Why? Because I want to drink cholera-free water, not my own urine. I want to eat free-range poultry, not a mega-cow scavenged upon by those fortunate enough to have survived an ecological holocaust. I don’t want to grow gills. I want to grow old with my children who can swim in the ocean and not be flammable afterwards. I want to believe in a better, cleaner tomorrow. And at some point, we have to start securing that for ourselves. Because if we don’t, we will have one pissed off Mother on our hands.
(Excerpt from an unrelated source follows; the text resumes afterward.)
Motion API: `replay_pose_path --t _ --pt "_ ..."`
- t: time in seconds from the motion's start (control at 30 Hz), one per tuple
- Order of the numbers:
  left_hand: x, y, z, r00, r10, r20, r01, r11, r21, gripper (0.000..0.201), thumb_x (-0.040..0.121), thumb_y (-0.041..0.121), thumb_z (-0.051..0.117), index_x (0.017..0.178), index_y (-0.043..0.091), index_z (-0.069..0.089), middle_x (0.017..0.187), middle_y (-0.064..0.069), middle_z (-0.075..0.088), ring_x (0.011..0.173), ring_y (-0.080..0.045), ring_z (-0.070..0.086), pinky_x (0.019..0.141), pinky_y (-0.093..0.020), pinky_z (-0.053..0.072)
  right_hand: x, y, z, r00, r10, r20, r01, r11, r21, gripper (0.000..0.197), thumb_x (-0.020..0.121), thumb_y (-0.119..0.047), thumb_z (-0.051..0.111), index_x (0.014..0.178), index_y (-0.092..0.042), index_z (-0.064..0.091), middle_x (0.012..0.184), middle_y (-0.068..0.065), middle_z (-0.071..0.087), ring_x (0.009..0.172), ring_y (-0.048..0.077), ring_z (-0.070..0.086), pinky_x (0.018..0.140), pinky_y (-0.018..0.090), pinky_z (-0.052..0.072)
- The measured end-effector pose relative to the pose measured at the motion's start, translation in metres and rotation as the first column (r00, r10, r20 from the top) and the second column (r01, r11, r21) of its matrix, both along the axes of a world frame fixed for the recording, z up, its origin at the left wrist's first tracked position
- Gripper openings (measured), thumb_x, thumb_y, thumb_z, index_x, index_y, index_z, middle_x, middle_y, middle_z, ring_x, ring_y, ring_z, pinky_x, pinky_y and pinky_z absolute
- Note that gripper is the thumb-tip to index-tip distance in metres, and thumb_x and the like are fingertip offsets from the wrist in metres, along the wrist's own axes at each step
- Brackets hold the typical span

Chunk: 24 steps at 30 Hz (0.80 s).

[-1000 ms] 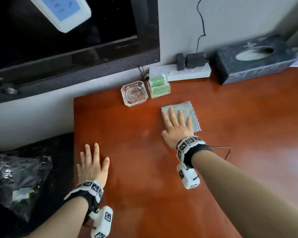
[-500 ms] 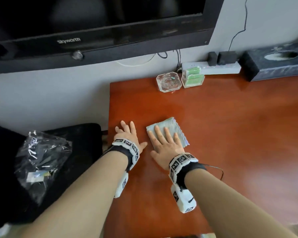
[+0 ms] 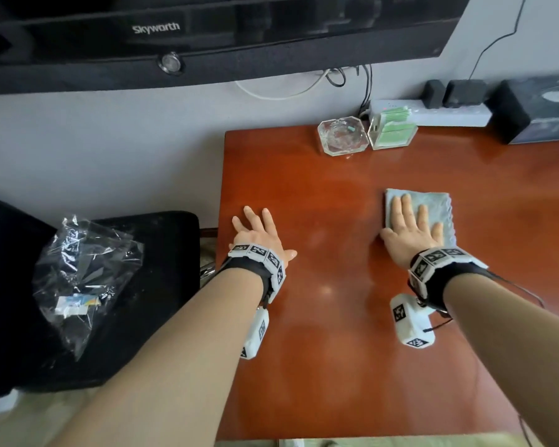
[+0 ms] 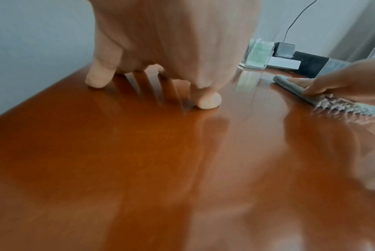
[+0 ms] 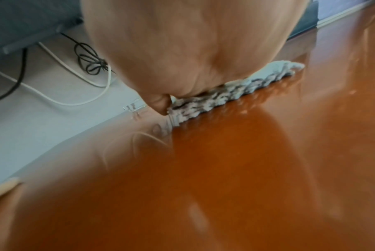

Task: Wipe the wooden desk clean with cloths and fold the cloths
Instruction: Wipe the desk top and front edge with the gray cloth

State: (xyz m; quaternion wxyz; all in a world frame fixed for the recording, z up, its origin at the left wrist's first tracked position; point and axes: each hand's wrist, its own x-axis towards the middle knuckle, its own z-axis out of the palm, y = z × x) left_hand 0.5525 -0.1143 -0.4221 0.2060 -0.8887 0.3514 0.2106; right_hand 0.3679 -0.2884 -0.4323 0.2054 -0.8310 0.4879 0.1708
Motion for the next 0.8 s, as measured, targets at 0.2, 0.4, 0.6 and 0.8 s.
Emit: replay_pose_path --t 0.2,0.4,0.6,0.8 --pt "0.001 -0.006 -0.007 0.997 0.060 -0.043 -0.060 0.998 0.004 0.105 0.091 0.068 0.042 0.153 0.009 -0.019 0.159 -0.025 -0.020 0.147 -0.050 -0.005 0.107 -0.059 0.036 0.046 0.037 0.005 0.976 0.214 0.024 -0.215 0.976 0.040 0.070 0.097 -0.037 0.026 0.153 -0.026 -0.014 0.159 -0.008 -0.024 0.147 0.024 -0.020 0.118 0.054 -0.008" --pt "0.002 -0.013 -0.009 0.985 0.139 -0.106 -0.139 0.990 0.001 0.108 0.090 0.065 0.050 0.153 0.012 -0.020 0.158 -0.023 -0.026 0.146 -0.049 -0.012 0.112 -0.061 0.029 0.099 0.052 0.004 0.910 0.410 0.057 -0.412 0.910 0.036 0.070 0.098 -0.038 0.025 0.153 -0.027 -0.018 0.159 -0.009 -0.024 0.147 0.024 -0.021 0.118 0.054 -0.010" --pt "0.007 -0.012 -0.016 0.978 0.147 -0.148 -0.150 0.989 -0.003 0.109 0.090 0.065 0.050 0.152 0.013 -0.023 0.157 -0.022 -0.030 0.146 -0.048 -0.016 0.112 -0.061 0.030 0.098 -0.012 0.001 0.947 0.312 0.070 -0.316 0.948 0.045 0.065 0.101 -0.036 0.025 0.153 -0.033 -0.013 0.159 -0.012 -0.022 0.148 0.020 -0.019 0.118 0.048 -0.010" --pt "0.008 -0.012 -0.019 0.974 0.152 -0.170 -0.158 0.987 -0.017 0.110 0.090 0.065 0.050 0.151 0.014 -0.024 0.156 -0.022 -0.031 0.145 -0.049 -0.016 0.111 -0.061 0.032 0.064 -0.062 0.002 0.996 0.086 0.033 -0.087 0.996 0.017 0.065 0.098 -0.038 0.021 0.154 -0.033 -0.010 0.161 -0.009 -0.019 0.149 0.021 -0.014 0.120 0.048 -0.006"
Click on the link below the image to join me. Happy Earth Day.




   

1 comment:

  1. You speak of overpopulation and having 'more people than food'. You speak of Earth Day-period. Stop speaking and start being. Extend your compassion and concern for our Earth by eating a plant based diet. Put your taste buds aside for a moment and do some research. What will you learn? You'll learn how selfish people truly are, how much food we could have for EVERYONE, EVERYWHERE - not just in your lovely NY backyard. You'll learn that the land we occupy to graze the animals we will eventually mindlessly slaughter for our taste buds, could provide MORE than enough sustenance for our growing population.

    Let's see how much you really want to 'believe in a better, cleaner tomorrow'?

    Stop making excuses.

    Stop writing about how our Earth has changed and start taking personal responsibility.

    Start eating a plant based diet, and our groundwater might have a chance to purify itself.

    Start extending your compassion towards ALL beings, and maybe Earth will have a chance to thrive.